Gelsa Knijnik
Inicialmente desejo agradecer o convite da coordenação
do CBEm1 pela oportunidade de participar desta mesa redonda junto com educadores
que foram, e continuam sendo, para mim fonte de inspiração
e exemplo. Gostaria, também, de prestar uma homenagem. No sábado,
dia 21 de outubro, aos 106 anos, enquanto dormia, Dirk Struik nos deixou.
Dirk foi um reconhecido matemático e historiados da Matemática,
que aliou de modo exemplar sua densa produção científica
com seu comprometimento político na luta por um mundo mais igualitário.
Muito em breve estará em circulação o número
7, volume 4 da Revista de Educação da UNISINOS, com a tradução
da entrevista dada por Dirk a Arthur Powell e Marilyn Frankenstein. O artigo
foi publicado no número de inverno de 1999 da importante revista
acadêmica estadunidense Harward Educational Review, sob o título
“Na sua plenitude: Dirk Jan Struik reflete sobre 103 anos de atividades
matemáticas e políticas”. As referências que Dirk faz
à Etnomatemática nesta entrevista nos inspiram e dão
força para prosseguir em nossa trajetória. Com o pensamento
em Dirk, inicio minhas considerações sobre Etnomatemática
e politicidade da Educação Matemática.
Como de há muito vem sendo apontado, o corpo de conhecimentos
denominado “Etnomatemática” é composto por um heterogêneo
conjunto de práticas e abordagens, conectadas a diferentes modos
de significar os tempos que hoje vivemos e entender como a Educação,
em particular a Educação Matemática, está implicada
na construção de um mundo menos desigual e mais solidário.
São, portanto, distintas visões de mundo, distintas compreensões
do papel que a Ciência Ocidental vêm desempenhando na conformação
deste mesmo mundo, associadas a distintos modos de compreender o papel
que a Educação Matemática pode desempenhar nos processos
de mudança social.
O argumento central que desejo desenvolver, nesta fala, diz diretamente
respeito às minhas posições frente a estas questões.

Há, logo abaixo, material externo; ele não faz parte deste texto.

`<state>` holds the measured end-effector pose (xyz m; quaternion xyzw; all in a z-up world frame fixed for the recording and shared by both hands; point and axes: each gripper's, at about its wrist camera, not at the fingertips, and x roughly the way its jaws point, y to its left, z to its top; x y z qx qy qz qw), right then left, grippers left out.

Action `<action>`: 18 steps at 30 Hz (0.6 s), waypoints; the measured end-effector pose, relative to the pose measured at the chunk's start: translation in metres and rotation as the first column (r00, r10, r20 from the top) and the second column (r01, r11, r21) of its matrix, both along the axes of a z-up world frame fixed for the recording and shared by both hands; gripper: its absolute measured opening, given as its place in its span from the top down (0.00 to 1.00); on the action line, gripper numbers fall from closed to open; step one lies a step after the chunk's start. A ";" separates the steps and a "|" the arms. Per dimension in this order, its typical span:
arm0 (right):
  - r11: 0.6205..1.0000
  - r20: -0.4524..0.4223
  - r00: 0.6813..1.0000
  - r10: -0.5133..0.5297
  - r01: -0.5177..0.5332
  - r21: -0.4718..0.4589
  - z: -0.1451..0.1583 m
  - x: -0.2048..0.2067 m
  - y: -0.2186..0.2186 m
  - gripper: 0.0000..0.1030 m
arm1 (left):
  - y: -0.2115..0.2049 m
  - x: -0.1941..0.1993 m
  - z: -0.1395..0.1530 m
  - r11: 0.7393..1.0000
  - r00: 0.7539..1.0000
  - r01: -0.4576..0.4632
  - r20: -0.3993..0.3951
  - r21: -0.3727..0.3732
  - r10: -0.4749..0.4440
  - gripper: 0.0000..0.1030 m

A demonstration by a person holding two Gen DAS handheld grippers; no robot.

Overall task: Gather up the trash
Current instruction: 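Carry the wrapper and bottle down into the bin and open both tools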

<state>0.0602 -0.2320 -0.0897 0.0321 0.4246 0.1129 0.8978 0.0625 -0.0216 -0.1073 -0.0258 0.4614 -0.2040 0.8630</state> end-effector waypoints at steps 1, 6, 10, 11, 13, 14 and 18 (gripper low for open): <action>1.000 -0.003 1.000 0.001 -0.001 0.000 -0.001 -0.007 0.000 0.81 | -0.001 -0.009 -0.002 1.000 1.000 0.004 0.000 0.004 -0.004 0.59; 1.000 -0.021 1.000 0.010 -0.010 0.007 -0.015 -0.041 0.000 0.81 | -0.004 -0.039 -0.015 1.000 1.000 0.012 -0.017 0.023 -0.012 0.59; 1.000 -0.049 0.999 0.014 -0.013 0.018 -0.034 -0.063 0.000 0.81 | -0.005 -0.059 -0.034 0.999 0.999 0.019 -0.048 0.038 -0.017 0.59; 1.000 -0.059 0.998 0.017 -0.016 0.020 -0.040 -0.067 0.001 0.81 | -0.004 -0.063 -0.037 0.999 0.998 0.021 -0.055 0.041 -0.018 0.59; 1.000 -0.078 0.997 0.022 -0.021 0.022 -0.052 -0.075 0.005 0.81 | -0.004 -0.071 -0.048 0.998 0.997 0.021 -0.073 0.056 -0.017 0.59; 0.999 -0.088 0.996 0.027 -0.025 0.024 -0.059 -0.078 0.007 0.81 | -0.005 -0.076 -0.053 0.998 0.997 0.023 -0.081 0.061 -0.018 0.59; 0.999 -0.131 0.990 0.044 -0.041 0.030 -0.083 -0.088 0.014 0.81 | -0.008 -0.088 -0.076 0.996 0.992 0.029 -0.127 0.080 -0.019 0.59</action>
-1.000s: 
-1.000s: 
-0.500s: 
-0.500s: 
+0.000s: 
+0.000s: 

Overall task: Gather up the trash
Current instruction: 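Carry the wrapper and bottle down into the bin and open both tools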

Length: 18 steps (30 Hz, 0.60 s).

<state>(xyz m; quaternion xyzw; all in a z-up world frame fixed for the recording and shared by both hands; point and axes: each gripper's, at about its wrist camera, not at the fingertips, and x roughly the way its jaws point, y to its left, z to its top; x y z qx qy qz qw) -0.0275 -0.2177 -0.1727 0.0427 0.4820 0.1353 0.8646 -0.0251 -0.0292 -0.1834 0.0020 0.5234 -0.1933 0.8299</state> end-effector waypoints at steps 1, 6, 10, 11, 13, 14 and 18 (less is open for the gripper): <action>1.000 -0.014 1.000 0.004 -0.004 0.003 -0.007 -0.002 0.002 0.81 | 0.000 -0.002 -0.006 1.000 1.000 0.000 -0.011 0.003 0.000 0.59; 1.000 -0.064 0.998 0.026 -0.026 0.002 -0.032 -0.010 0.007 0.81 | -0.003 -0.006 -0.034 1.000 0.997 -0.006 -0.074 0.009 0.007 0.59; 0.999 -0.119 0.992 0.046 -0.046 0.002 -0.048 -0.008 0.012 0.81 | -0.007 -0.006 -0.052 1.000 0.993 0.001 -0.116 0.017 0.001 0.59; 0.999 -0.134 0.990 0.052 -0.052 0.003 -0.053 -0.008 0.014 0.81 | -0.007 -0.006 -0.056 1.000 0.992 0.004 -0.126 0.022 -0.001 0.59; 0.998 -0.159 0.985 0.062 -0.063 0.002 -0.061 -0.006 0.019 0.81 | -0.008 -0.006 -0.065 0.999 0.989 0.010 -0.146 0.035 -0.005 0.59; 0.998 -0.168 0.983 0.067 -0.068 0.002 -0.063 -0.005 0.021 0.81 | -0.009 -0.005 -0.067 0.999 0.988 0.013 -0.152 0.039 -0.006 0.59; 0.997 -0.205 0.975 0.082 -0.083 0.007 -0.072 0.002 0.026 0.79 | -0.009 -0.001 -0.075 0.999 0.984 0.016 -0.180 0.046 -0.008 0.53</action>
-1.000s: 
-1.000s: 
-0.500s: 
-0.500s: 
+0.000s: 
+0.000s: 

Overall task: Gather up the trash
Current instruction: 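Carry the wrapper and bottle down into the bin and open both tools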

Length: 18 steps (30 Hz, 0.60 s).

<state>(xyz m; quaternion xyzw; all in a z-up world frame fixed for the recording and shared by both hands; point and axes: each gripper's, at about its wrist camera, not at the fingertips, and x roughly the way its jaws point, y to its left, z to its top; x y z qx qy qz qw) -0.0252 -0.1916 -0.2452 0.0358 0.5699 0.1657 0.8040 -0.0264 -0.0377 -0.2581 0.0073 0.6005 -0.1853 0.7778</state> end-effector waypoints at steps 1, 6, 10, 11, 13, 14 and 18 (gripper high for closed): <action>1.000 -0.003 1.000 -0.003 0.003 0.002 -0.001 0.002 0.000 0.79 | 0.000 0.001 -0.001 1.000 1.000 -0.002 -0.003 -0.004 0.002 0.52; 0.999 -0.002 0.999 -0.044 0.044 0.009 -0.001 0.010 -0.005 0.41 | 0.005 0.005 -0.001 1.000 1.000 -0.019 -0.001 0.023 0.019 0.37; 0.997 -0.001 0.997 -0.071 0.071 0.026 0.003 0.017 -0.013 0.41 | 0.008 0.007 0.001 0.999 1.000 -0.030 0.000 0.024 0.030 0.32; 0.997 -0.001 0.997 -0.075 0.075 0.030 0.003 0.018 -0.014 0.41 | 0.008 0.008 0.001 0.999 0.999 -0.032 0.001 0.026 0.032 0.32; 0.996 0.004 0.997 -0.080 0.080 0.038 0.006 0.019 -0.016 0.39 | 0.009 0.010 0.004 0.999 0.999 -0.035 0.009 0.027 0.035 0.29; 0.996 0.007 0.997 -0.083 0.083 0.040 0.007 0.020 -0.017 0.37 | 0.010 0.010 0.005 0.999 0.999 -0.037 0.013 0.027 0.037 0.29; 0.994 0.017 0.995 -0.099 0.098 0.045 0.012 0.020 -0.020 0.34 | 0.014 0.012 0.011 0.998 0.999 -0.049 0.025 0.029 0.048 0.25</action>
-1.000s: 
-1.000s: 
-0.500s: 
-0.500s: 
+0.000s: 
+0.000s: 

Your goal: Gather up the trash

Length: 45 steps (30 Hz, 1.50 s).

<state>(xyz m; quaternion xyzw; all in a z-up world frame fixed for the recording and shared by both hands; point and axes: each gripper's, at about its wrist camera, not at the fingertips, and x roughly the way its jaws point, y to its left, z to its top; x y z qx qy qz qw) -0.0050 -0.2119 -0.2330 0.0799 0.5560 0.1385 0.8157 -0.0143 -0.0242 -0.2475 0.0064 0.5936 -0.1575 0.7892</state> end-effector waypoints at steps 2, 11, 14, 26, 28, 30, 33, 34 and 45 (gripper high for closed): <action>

O argumento pode ser sintetizado do seguinte modo: mais do que olhar com
lentes do relativismo cultural, é preciso olhar para o campo etnomatemático
com lentes sociológicas. Isto significa dizer que estou interessada
em examinar a Educação Matemática nas suas conexões
com a diferença cultural como um campo minado por relações
de poder, isto é, um campo político.
O primeiro alicerce que apresento para meu argumento diz respeito ao
entendimento que estou dando à cultura, caracterizando-a como algo
que as pessoas, os grupos sociais produzem, que não está
de uma vez por todas fixo, determinado, fechado nos seus significados.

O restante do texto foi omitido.